3. The bender die library system of claim 1, wherein: the extraction device (6) comprises a guide rail mounting plate (61), a third linear guide rail (62), a third sliding block (63), a sliding block mounting plate (64), a limiting locking block (65), a rotary screw fixing piece (66), a rotary screw (67) and a die supporting block (68); the third linear guide rail (62) is horizontally arranged on the outer frame through a guide rail mounting plate (61), the slide block mounting plate (64) is fixedly connected with the third slide block (63), and the third slide block (63) is matched with the third linear guide rail (62) so that the third slide block (63) can drive the slide block mounting plate (64) to horizontally move along the third linear guide rail (62); a pair of limit locking blocks (65) are arranged on the guide rail mounting plate (61), and the limit locking blocks (65) are positioned at two ends of the third linear guide rail (62); the rotary screw rod fixing piece (66) is arranged on the slide block mounting plate (64), one end of the rotary screw rod (67) is embedded in the rotary screw rod fixing piece (66), and the other end of the rotary screw rod (67) is embedded in the limit locking block (65) in a matching way, so that the slide block mounting plate (64) is locked at one end of the third linear guide rail (62); the die supporting block (68) is arranged at the bottom of the sliding block mounting plate (64), and the die supporting block (68) can be connected with the upper die (25) in a matching way and drive the upper die (25) to synchronously and horizontally move.

4. The bender die library system of claim 1, wherein: the die supporting block (23) is internally provided with a T-shaped groove matched with a T-shaped structure at the top of the upper die (25), so that the upper die (25) can be matched and spliced with the die supporting block (23).
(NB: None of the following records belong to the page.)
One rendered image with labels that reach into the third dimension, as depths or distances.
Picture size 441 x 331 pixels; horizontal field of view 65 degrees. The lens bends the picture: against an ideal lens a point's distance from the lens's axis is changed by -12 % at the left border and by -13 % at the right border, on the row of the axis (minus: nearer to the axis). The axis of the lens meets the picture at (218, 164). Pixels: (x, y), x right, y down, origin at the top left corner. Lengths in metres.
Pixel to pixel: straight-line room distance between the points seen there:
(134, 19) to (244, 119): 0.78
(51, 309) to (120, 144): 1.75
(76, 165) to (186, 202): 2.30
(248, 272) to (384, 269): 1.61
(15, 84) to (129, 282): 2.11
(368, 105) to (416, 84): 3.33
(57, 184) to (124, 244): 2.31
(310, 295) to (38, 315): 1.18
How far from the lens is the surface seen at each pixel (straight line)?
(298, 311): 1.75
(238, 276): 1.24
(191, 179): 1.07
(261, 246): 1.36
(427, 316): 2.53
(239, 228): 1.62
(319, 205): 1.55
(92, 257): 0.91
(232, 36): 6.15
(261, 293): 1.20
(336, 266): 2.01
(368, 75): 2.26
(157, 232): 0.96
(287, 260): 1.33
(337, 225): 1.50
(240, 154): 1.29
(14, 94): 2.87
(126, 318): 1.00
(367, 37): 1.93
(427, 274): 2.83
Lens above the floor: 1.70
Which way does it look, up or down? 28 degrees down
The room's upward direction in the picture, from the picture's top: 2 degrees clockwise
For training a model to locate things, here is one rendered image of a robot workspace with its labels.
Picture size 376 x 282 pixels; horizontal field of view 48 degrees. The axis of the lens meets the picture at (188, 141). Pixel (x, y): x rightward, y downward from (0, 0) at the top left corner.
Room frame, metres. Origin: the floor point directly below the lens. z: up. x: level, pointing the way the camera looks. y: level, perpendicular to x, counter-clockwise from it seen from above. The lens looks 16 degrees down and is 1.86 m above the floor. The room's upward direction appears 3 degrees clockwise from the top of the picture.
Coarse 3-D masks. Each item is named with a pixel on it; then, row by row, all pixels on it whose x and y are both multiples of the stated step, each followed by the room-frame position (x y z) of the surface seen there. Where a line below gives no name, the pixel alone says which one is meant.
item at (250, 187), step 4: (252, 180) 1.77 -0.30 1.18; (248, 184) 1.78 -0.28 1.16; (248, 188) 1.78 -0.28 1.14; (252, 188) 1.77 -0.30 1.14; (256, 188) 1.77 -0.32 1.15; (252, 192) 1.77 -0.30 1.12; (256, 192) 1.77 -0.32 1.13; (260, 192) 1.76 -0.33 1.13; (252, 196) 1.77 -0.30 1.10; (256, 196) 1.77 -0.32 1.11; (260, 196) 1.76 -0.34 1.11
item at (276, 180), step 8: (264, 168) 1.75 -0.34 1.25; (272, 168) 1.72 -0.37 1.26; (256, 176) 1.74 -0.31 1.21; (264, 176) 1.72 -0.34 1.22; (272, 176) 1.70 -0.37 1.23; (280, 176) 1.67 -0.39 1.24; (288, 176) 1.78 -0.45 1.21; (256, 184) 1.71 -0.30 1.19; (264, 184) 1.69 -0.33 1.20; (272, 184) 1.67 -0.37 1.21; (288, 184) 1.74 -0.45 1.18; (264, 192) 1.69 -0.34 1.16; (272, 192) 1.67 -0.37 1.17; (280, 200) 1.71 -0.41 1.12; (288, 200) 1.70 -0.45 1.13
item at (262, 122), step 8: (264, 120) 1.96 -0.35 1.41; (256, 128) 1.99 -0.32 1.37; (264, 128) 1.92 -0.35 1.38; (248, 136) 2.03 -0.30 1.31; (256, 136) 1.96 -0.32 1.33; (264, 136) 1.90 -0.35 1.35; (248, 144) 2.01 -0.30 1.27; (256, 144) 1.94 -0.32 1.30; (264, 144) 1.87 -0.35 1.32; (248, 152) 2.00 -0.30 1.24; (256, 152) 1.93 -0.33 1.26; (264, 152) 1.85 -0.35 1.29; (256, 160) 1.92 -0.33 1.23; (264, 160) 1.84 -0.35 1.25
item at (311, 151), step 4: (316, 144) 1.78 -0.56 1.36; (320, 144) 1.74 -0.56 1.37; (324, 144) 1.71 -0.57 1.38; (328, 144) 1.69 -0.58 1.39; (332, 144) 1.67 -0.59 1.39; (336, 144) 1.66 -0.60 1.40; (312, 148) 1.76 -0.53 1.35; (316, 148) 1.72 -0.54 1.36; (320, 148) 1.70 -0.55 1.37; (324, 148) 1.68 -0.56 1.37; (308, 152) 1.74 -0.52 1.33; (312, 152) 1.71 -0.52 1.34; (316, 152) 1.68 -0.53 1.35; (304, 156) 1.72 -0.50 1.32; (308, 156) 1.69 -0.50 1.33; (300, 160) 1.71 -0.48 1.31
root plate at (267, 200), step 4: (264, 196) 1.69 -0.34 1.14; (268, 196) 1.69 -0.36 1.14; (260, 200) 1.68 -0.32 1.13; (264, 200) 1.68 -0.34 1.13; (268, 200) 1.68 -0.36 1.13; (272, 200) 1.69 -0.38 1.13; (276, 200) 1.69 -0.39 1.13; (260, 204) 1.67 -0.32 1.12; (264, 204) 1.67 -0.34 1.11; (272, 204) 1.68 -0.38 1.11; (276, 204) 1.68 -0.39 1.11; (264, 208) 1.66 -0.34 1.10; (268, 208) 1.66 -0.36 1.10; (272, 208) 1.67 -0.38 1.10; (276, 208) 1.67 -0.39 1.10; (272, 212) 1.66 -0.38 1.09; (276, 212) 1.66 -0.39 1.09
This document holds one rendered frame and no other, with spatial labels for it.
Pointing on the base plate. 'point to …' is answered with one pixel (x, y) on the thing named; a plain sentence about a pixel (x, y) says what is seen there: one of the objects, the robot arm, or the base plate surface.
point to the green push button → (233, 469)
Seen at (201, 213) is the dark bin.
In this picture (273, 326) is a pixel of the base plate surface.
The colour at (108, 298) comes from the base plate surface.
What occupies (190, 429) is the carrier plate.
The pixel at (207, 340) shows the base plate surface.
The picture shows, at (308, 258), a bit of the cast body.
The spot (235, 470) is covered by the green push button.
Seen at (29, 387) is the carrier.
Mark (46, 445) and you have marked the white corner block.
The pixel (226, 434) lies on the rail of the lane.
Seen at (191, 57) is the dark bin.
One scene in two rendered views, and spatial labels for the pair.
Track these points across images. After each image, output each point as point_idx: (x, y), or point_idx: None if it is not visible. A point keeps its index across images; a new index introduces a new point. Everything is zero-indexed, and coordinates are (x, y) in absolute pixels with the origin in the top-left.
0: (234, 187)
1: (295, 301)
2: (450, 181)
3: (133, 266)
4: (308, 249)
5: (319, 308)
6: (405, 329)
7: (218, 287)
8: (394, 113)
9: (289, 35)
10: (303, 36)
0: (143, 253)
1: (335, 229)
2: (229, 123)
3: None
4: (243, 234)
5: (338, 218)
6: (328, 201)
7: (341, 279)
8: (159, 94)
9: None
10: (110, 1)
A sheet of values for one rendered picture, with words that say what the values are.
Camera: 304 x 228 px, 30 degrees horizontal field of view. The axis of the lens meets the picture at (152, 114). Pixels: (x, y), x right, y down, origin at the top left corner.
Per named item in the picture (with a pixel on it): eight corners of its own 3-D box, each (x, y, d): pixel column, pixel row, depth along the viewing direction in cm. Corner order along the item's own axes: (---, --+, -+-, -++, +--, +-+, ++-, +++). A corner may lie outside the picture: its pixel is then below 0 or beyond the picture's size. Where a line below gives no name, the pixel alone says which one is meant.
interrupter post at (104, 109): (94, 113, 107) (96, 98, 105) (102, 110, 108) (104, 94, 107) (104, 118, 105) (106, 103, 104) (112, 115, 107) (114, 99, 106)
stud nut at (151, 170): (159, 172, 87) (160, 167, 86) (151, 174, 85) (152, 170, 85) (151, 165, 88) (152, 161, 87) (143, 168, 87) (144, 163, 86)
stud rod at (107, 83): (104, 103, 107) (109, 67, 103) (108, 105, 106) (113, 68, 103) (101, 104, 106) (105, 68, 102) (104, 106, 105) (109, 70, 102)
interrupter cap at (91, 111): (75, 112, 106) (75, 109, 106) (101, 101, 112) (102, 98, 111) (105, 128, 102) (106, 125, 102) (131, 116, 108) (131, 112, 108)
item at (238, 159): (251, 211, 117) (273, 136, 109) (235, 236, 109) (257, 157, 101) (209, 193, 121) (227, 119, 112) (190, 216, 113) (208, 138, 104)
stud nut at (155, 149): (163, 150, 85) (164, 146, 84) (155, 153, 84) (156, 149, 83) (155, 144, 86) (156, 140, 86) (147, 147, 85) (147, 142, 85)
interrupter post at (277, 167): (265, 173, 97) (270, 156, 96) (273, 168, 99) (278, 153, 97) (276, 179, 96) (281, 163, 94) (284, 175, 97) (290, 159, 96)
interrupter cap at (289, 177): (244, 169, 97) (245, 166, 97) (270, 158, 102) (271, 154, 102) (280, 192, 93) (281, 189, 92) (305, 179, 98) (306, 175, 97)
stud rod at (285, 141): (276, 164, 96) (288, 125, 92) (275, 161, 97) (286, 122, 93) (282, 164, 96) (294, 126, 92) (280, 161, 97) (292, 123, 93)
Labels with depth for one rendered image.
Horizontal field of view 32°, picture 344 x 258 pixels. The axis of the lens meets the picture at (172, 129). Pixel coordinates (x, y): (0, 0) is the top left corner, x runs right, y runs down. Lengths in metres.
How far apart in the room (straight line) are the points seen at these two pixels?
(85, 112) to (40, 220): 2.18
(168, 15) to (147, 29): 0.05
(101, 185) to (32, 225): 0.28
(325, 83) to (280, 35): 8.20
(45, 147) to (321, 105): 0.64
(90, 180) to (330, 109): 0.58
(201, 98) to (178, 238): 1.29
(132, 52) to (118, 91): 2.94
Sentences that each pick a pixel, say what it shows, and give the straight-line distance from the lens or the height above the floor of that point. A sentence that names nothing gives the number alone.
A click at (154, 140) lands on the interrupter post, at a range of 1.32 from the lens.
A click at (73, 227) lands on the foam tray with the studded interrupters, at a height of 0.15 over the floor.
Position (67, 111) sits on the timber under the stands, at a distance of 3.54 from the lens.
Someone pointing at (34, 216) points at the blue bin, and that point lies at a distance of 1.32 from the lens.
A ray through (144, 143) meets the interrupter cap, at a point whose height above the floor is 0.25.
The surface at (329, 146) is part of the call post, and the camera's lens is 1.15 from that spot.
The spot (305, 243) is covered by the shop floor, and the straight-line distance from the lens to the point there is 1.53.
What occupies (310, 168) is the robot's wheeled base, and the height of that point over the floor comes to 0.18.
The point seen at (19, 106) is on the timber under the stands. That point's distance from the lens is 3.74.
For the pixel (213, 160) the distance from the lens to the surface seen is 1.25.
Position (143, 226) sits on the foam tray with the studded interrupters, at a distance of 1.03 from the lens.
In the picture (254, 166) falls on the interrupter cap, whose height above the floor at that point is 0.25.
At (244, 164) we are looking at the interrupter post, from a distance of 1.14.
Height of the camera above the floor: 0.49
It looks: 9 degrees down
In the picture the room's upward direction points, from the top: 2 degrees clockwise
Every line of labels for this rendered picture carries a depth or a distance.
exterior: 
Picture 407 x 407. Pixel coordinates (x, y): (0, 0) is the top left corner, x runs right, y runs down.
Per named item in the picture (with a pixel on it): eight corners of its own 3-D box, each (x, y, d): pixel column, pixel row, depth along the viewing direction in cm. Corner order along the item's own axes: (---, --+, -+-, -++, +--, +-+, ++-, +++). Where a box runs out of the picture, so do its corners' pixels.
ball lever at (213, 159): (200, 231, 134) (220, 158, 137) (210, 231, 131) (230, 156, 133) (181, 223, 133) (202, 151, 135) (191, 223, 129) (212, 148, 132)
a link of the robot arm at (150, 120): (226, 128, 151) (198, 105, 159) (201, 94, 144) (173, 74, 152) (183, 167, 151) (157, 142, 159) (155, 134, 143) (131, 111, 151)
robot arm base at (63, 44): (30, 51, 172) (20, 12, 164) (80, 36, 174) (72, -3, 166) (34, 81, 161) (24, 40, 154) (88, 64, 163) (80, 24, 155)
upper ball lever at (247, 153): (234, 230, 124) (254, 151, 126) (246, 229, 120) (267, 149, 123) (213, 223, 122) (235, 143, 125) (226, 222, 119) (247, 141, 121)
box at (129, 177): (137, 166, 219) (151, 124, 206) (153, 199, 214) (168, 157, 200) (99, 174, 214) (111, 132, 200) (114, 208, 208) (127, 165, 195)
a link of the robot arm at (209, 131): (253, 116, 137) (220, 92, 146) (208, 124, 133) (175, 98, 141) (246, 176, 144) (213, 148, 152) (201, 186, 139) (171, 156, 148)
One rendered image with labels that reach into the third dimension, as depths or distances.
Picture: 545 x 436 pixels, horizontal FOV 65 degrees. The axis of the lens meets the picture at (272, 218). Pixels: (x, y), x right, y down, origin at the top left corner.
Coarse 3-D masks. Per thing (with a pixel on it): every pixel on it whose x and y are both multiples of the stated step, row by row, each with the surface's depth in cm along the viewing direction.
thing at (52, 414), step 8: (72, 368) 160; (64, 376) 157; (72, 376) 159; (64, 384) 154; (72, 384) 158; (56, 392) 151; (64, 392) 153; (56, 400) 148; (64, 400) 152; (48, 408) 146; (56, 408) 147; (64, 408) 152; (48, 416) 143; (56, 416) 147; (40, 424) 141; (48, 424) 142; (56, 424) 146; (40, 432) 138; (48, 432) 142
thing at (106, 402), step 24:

5. The bending machine tool magazine system according to claim 1 or 4, wherein: a plurality of first bearings (24) are arranged in the die supporting block (23) through clamp springs (27), rolling shafts (28) are arranged on the first bearings (24), the rolling shafts (28) are symmetrically distributed on two sides of a T-shaped groove of the die supporting block (23), and the rolling shafts (28) are contacted with the T-shaped structure at the top of the upper die (25) and slide relatively, so that the T-shaped structure at the top of the upper die (25) moves in the T-shaped groove of the die supporting block (23).

6. The bender die library system of claim 1, wherein: a plurality of second sliding blocks (326) are symmetrically arranged on the two sides of the top of the mobile platform frame, a pair of first linear guide rails (16) are symmetrically arranged on the two sides of the top of the outer frame, and the second sliding blocks (326) are matched with the first linear guide rails (16) to enable the mobile platform frame to move horizontally along the first linear guide rails (16).

7. The bender die library system of claim 1, wherein: the top of the outer frame is provided with a pair of first limit switches (19), and the first limit switches (19) are positioned at two ends of the rack (18); the top of the outer frame is provided with a plurality of travel limiting blocks (17), and the travel limiting blocks (17) are positioned at two ends of the first linear guide rail (16).

8. The bender die library system of claim 1, wherein: the die supporting block (68) is internally provided with a T-shaped groove matched with a T-shaped structure at the top of the upper die (25), so that the upper die (25) can be matched and spliced with the die supporting block (68).